The organizational plan did, however, offer suggestions for restructuring many agencies and boards, putting some of them — including the HRC and the Housing Resources Commission’s Continuum of Care board — under Saal’s control as part of the housing department. The plan also suggested that Saal be named the chair of other entities, like Rhode Island Housing’s Board of Commissioners.
During the meeting, Saal called the plan a “draft” that was still being worked on. When HRC members noted it had already been submitted to lawmakers, Saal called it “a final version.”
“This is the final plan. I was hired to do this plan and it was intentional the way we went about it,” said Saal, without offering details. He told the HRC members that if they still had concerns with his plan, they should “take it up” with the legislature and asked that additional questions or criticism be presented in a closed, executive session — which would be a violation of Rhode Island’s Open Meetings laws.
When asked in early January, Saal told the Globe that “no updates” have been made to the organizational plan since it was submitted in November 2022. “If there is required information the General Assembly requests, the Department of Housing will address it,” said Saal.
Saal is still expected to put together a statewide housing plan. But so far it is unclear what that report’s goals are, who would help Saal put it together, and when it might be completed. In late November 2022, Saal told the Globe that the plan could come out in “early 2023.” Less than two weeks later, in December 2022, he told the Globe he would be issuing a request for proposals for a consultant to help him create the plan, which he said would come “sometime in 2023.” That request for proposals was submitted Dec. 29, 2022, with a deadline of Feb. 2.

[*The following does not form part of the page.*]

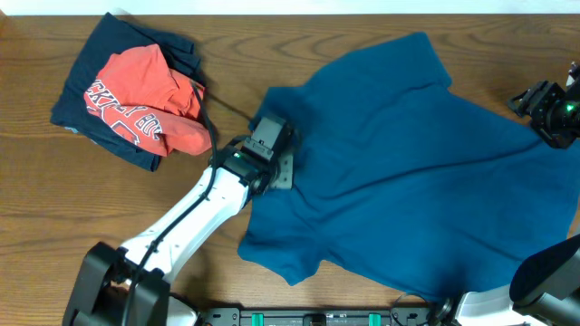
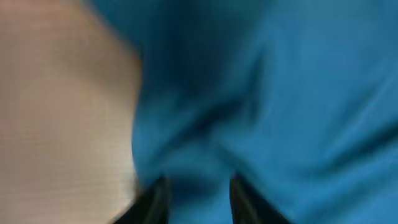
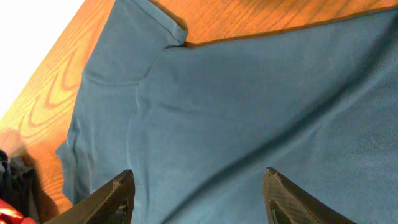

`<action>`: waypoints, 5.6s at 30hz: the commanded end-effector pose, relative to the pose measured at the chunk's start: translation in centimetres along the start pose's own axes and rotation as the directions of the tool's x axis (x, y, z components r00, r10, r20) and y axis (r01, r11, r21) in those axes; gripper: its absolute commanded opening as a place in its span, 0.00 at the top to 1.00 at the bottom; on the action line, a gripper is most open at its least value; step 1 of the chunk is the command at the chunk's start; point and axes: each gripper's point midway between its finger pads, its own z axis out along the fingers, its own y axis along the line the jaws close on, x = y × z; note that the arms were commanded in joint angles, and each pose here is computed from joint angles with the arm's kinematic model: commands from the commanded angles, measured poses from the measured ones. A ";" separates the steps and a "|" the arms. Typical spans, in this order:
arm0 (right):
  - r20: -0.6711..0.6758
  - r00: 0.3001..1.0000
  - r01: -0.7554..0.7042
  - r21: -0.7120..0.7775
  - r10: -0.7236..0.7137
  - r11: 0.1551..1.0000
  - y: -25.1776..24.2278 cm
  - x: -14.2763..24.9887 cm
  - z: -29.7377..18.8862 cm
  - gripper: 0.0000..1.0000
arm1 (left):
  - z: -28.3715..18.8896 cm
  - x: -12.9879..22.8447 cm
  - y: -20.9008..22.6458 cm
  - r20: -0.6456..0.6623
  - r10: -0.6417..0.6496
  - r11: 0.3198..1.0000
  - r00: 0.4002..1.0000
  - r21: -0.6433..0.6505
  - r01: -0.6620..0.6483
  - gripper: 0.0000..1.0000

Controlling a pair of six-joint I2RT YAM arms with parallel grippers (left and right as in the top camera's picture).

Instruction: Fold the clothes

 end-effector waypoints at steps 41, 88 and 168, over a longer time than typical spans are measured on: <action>0.129 0.990 -0.113 0.443 0.061 0.889 -13.0 2.1 7.3 0.44 | 4.1 -8.6 14.1 0.142 -0.284 0.959 0.948 0.052 0.280 0.64; 0.524 0.839 -0.081 -0.145 0.146 0.986 -16.2 -20.8 5.2 0.99 | -5.2 -5.0 4.7 0.054 -0.149 0.968 0.987 0.213 0.135 0.57; -0.308 0.890 -0.290 0.186 0.336 0.939 -12.6 7.0 2.7 0.09 | 9.5 4.6 4.6 -0.340 -0.043 0.998 0.939 0.038 0.059 0.55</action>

In a December 2022 interview, Saal indicated that he may try to avoid holding a public commenting period while developing the statewide plan, even though the plan would likely impact all cities and towns in Rhode Island.
“I’ve found with different voices in the room that sometimes we don’t always agree,” said Saal. “For something this big, with so many people, then you get 1,000 voices and you get a plan with 1,000 points. That actually doesn’t do anything to get us to the hard decisions that we need to make.”